A word-for-word copy of the listing that follows is required.
::::::::::
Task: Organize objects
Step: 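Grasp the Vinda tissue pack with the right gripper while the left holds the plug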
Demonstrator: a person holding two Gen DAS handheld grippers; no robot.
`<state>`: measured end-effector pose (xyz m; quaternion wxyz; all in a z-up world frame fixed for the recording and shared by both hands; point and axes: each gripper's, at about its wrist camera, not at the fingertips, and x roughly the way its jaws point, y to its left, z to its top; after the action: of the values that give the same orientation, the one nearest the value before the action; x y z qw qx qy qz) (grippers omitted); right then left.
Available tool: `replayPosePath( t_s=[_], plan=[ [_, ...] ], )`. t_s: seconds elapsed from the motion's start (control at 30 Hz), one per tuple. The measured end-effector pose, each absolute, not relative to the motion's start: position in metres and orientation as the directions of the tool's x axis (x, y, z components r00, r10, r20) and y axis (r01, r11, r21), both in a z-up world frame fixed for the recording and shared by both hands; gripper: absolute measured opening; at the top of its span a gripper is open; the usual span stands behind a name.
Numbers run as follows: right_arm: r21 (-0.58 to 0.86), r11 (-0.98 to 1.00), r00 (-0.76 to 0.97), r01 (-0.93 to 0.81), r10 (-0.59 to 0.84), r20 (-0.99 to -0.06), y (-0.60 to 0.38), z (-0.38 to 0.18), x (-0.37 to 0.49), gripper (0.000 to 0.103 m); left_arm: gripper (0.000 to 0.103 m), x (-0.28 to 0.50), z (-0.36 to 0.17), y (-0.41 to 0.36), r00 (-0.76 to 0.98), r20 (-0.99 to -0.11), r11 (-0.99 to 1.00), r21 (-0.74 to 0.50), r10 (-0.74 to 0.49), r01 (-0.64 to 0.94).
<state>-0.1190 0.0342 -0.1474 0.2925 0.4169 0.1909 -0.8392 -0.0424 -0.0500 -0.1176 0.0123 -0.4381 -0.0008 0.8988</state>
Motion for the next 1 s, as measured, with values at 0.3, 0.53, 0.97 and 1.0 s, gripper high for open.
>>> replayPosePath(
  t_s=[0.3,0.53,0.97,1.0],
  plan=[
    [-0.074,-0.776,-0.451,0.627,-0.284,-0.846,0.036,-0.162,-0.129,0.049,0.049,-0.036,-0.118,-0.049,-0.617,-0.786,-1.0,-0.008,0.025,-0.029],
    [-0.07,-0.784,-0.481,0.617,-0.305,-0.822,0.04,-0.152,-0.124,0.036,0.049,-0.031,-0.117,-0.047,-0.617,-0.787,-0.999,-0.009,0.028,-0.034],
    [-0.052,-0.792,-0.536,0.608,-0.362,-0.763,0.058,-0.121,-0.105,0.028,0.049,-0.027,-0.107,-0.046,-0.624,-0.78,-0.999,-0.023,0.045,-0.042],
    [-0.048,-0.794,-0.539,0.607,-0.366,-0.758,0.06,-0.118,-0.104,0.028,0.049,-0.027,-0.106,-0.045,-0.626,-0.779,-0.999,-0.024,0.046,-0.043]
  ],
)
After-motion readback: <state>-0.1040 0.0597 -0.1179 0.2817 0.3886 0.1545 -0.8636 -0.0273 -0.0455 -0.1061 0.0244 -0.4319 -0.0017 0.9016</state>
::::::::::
**EXERCISE OUTPUT:**
Task: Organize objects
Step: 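Grasp the Vinda tissue pack with the right gripper while the left holds the plug
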Demonstrator: a person holding two Gen DAS handheld grippers; no robot.
`<state>`: measured end-effector pose (xyz m; quaternion wxyz; all in a z-up world frame fixed for the recording and shared by both hands; point and axes: each gripper's, at about its wrist camera, not at the fingertips, and x roughly the way its jaws point, y to its left, z to its top; after the action: of the values that give the same orientation, the one nearest the value before the action; x y z qw qx qy qz) (grippers omitted); right then left.
Available tool: `replayPosePath( t_s=[_], plan=[ [_, ...] ], )`. t_s: seconds elapsed from the motion's start (control at 30 Hz), one per tuple. The measured end-effector pose, each absolute, not relative to the motion's start: position in metres and orientation as the directions of the tool's x axis (x, y, z components r00, r10, r20) and y axis (r01, r11, r21), both in a z-up world frame fixed for the recording and shared by both hands; gripper: absolute measured opening; at the top of its span a gripper is open; the usual span stands behind a name.
Numbers run as follows: right_arm: r21 (-0.58 to 0.86), r11 (-0.98 to 1.00), r00 (-0.76 to 0.97), r01 (-0.93 to 0.81), r10 (-0.59 to 0.84), r20 (-0.99 to -0.06), y (-0.60 to 0.38), z (-0.38 to 0.18), x (-0.37 to 0.49), gripper (0.000 to 0.103 m); left_arm: gripper (0.000 to 0.103 m), x (-0.28 to 0.50), z (-0.36 to 0.17), y (-0.41 to 0.36), r00 (-0.76 to 0.98), r20 (-0.99 to -0.11), r11 (-0.99 to 1.00), r21 (-0.74 to 0.50), r10 (-0.74 to 0.49), r01 (-0.64 to 0.94).
<state>-0.1190 0.0342 -0.1474 0.2925 0.4169 0.1909 -0.8392 -0.0424 -0.0500 -0.1176 0.0123 -0.4381 -0.0008 0.8988</state>
Motion for the next 1 s, as measured, with values at 0.3, 0.53, 0.97 and 1.0 s, gripper high for open.
>>> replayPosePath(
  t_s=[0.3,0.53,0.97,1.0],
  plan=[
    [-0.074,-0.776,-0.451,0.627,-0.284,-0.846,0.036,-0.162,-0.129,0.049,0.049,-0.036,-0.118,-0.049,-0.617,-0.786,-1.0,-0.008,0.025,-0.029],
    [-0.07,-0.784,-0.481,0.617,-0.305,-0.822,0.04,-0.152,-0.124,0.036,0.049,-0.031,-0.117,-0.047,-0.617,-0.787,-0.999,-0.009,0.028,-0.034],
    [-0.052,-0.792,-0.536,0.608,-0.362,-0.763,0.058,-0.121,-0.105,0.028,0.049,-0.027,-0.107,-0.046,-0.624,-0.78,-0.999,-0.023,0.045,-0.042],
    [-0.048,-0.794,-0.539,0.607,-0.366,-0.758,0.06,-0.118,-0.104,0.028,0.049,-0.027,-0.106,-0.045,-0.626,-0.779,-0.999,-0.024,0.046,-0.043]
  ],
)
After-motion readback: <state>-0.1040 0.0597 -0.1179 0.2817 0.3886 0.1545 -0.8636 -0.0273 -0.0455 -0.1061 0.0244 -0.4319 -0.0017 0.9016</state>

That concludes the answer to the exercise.